Visualizing Spatial Data in R: Additional Examples

Overview

In this short module, I will provide an introduction to another mapping package: mapsf. This package builds upon a prior package called cartography, which is no longer being updated. I prefer to work with tmap; however, the mapsf package can be useful if you want to be able to produce a variety of thematic maps, including choropleth, proportional symbol, and graduate symbol maps. We will also work with data from Eurostat, which provides statistical information for European Union (EU) countries and other geographic aggregating units. These data can be accessed in R using the eurostate package. The link at the bottom of the page provides the example data and R Markdown file used to generate this module.

In this first code block I am reading in the required packages.

library(eurostat)
library(mapsf)
library(ggplot2)
library(dplyr)
library(RColorBrewer)
library(viridis)
library(sf)

Fetch Data

I would like to find data associated with renewable energy use in EU countries. The search_eurostat() function from the eurostate package allows you to search for data using keywords. Here, I am searching for data related to “renewable energy”. I am also specifying that I want data in a table format. I then print the results of the query.

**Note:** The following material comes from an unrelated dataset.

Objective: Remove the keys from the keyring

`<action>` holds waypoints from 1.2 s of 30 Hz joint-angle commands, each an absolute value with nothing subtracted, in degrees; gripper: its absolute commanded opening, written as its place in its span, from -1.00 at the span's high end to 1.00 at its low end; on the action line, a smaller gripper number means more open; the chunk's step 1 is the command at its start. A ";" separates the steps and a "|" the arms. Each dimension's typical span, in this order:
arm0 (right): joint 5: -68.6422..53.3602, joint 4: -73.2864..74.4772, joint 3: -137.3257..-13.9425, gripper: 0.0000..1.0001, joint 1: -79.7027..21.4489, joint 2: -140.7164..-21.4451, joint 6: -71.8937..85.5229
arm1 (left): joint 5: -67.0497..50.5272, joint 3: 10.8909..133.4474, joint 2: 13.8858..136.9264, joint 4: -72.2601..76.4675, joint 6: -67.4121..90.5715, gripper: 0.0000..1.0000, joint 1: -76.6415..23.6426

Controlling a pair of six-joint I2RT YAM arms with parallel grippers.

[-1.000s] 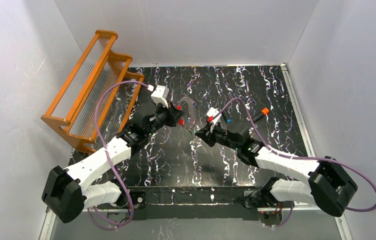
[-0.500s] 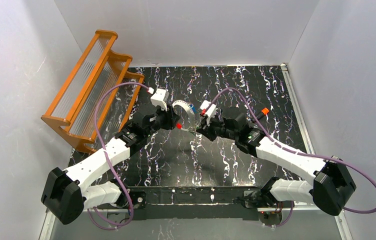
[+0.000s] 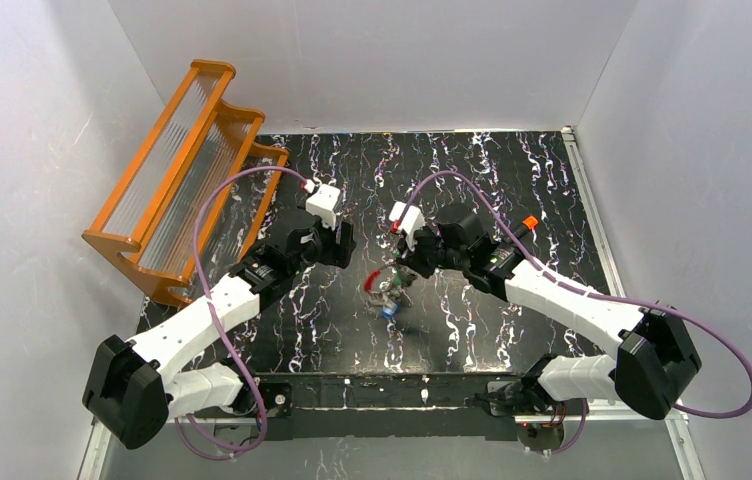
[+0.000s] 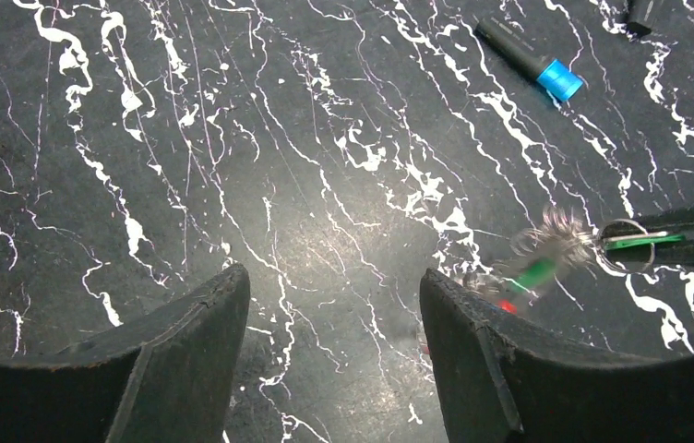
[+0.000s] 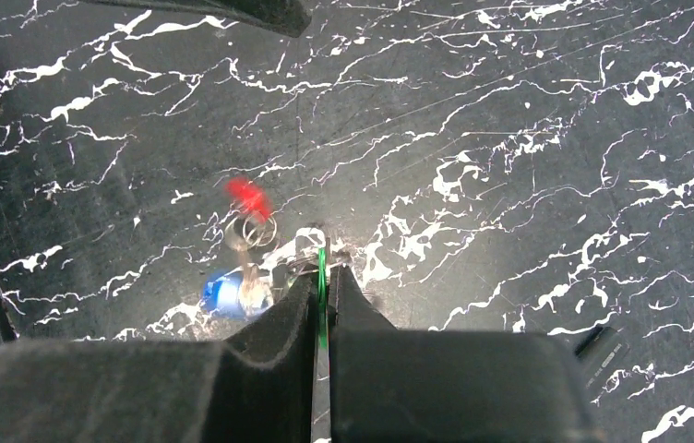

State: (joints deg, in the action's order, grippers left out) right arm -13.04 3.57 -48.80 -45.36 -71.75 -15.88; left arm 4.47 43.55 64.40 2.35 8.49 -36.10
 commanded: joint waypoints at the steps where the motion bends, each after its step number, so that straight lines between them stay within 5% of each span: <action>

query <- search_eurostat("renewable energy", type="table")
query$title
[1] "Share of renewable energy in gross final energy consumption"          
[2] "Share of renewable energy in gross final energy consumption by sector"
[3] "Share of renewable energy in gross final energy consumption"          
[4] "Share of renewable energy in gross final energy consumption"          
[5] "Share of renewable energy in gross final energy consumption by sector"
[6] "Share of renewable energy in gross final energy consumption by sector"
query$code
[1] "t2020_31"    "sdg_07_40"   "t2020_31"    "t2020_rd330" "sdg_07_40"  
[6] "sdg_07_40"  

I would like to access the data in the first table. This can be accomplished using the get_eurostat() function. I access the table using its unique ID. I also indicate that I want labels to be generated for each column as opposed to using the original codes so that these data are more easily interpreted. I also indicate that I want these data aggregated by year.

I use the glimpse() function to inspect the data. This is similar to summary(); however, it is generally used on tibbles within the tidyverse. The data contains five columns.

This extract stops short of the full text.